Consider the storied relationship of Slovenian intellectual Izidor Cankar and Bulgarian poet Elisaveta Bagryana, 1930s-era luminaries whose behavior would seem right at home in contemporary Hollywood, and whose cultural contributions were remembered at a tribute evening organized by the Bulgarian and Slovenian embassies in Vienna last month.

Bagryana was beautiful and independent, an internationally acclaimed talent; Cankar was a philosopher and a diplomat who left the priesthood to marry, much to the outrage of his conservative countrymen.
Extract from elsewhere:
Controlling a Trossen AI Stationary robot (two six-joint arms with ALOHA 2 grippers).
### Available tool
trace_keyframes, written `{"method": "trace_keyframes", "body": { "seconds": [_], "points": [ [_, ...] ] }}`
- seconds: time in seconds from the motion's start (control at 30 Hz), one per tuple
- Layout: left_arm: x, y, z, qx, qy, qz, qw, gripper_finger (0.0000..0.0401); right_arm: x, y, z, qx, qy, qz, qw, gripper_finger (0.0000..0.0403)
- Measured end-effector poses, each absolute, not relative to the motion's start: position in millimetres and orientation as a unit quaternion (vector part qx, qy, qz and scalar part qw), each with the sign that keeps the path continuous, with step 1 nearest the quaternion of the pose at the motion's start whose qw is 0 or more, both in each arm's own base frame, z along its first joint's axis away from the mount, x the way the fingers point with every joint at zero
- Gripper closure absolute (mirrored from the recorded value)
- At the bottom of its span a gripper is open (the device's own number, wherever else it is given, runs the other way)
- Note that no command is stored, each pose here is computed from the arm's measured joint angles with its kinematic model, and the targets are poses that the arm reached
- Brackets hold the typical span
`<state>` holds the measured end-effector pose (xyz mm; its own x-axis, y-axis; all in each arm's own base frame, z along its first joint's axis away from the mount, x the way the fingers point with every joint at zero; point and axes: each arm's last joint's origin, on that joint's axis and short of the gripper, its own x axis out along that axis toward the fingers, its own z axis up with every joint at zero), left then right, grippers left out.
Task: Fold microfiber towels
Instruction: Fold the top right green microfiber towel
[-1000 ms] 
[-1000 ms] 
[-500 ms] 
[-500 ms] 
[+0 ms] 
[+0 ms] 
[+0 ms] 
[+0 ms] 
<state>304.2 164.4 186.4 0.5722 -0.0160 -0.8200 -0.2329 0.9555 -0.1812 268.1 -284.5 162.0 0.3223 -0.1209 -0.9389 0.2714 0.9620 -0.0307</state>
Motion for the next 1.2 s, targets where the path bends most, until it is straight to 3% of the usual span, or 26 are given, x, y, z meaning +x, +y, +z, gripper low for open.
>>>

They became lovers after meeting in 1932 at a literary congress in Yugoslavia, where Cankar and other Slovenian writers were astonished by Bagryana’s gifts and looks. Poems were written and translated, visits were exchanged, tears were shed. When Cankar's first daughter, Kajtimara, died at age 3 in a tragic accident, Bagryana wrote a poem in her memory. (The girl's name, a Slovene portmanteau, was a riposte to those indignant over Cankar’s abandonment of the priesthood; it translates roughly as, "What business is it of yours?")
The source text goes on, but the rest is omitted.